Okay, we'll deal with the aspects I said I'd come back to now.

While acknowledging that the MMA is not only the UFC, in fact that the UFC is only a promotion company for MMA competition (a fact that occasionally escapes some people, it seems....), the history of the term is linked quite closely to the original UFC Pay-Per-View events.

The original UFC was billed as a true "Mixed Martial Arts Competition", but it's important to realise that this did not mean that it was a competion between MMA practitioners, it was instead a competition between various (mixed) individual martial disciplines (it may also be valid to realise that the reason it was named the Ultimate Fighting Championship was simply so that the Gracies, when they won, could refer to their art as the "ultimate", and Royce as the "ultimate fighter". After all, the company was owned by the Gracies in the first place, the fighters were picked by the Gracies, the Gracies had just opened their first school in Hollywood, and wanted the publicity to help their school. Very good plan, I feel, and it certainly worked for them!).

So to begin with, the term Mixed Martial Art refered to a form of competition between various "pure" martial traditions. However, the most obvious responce to a single competitior winning from other disciplines is that it isn't the art that won, but the person, so they came out to show that their training could be as good, if not better than the Gracies. Almost immediately, strikers were having troubles against the grappling-trained fighters, for multiple reasons (including a lack of understanding of the environment, and the floor surface favouring the grapplers by being soft enough to encourage ground work, and being too soft for the strikers to generate the speed and power they normally would), so a number of them started to train in some elementary wrestling or ground-based grappling, initially with the idea that they would use it to "stop" the grappler, and employ their striking to finish. I remember an article in the early 90's of a guy saying he was going to bring honour and respect back to TKD in the Octogon by entering the next UFC event, and showing how TKD doesn't need anything else to be dominant.... and to prepare to show how TKD didn't need anything else but TKD training, he was cross-training with a grappling coach!

As this continued, the striking competitors got better at handling the "shoot" of the grapplers, and were landing more strikes.... so the grapplers started training more striking so they could handle the strikes, and get in a few of their own. This inevitable "arms race" lead to a far more even training regime for MMA practitioners, with certain persons developing a preference for one of another range, but the training became more and more similar, taking on it's own approach, and becoming MMA as a seperate discipline.

Now, before we get to "if I train karate and jujutsu, is that MMA, or is it just karate and jujutsu?", it may help to understand exactly what a martial art really is, and how it works, as well as how the training really works. This should hopefully explain why MMA is not a cobbling together of disparate sources (and why that wouldn't work), and in fact why cross training really isn't the answer, at least not at the beginning of training.

A martial art, it must be understood first, is not it's techniques.
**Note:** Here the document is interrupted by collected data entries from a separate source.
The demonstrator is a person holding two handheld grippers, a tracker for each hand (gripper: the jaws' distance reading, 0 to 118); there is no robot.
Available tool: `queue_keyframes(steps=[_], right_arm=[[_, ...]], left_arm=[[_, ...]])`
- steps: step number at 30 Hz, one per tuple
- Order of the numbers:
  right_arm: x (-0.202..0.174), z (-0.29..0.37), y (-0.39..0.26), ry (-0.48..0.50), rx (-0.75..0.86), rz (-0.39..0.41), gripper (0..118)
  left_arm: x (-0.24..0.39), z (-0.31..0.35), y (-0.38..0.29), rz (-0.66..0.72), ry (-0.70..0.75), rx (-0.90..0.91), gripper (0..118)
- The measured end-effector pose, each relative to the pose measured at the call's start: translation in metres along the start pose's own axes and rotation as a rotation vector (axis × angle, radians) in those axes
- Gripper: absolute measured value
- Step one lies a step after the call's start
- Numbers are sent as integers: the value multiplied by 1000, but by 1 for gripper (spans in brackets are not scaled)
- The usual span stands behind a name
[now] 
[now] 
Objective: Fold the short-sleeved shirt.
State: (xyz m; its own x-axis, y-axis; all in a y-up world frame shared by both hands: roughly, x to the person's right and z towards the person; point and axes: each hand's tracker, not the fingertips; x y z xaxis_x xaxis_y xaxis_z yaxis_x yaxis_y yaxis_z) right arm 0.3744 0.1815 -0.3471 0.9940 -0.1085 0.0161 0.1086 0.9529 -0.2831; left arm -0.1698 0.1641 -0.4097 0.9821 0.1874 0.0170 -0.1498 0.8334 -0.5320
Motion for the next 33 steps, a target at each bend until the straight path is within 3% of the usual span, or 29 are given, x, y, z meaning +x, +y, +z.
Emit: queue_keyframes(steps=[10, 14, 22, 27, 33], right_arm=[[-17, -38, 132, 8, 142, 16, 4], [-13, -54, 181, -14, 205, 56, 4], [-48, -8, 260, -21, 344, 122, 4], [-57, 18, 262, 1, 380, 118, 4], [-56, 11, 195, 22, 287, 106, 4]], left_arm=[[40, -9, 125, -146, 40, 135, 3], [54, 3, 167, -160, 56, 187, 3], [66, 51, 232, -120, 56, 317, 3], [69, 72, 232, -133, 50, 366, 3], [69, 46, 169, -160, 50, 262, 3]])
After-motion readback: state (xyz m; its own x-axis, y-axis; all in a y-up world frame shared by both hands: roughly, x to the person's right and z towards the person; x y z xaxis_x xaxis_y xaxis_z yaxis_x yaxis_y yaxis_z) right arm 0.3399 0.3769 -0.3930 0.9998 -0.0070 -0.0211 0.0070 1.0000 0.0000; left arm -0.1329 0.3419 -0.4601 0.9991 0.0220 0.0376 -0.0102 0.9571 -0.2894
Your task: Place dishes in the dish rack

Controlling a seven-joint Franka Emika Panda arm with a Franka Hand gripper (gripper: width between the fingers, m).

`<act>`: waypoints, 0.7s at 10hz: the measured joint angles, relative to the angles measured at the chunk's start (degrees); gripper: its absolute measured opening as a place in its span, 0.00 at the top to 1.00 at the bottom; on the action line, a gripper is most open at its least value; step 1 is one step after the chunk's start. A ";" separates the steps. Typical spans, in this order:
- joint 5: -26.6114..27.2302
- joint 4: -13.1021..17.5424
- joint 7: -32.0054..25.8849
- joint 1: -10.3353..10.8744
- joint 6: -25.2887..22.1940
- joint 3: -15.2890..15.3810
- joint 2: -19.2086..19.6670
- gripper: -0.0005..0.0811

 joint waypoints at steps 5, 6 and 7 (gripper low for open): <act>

Many people have a tendancy to look at the outward expression of a martial art, and think that they are seeing what it actually is, but that is really not the case. A martial art, whether modern, traditional, classical, eclectic, sporting, battlefield, or any other classification, is most accurately described as a philosophy expressed through combative exercises and techniques, and in the case of sporting systems, through competition.

This philosophy can be spiritual (Aikido), political (Tenshinsho Den Katori Shinto Ryu), personal (Judo), cultural (BJJ), or physical (MMA). The important thing to realise is that this philosophy must be intact for there to be any real strength, as this philosophy is where the art draws all it's attributes from (power source, movement, ranges, physical aspects, and far more). By trying to have multiple differing philosophies you are simply creating internal conflict and confusion, leading to ineffective applications of techniques (by using an inappropriate power source or movement for the technique of another system, or worse, by attempting to switch between power sources and movement systems!). I'll explain further....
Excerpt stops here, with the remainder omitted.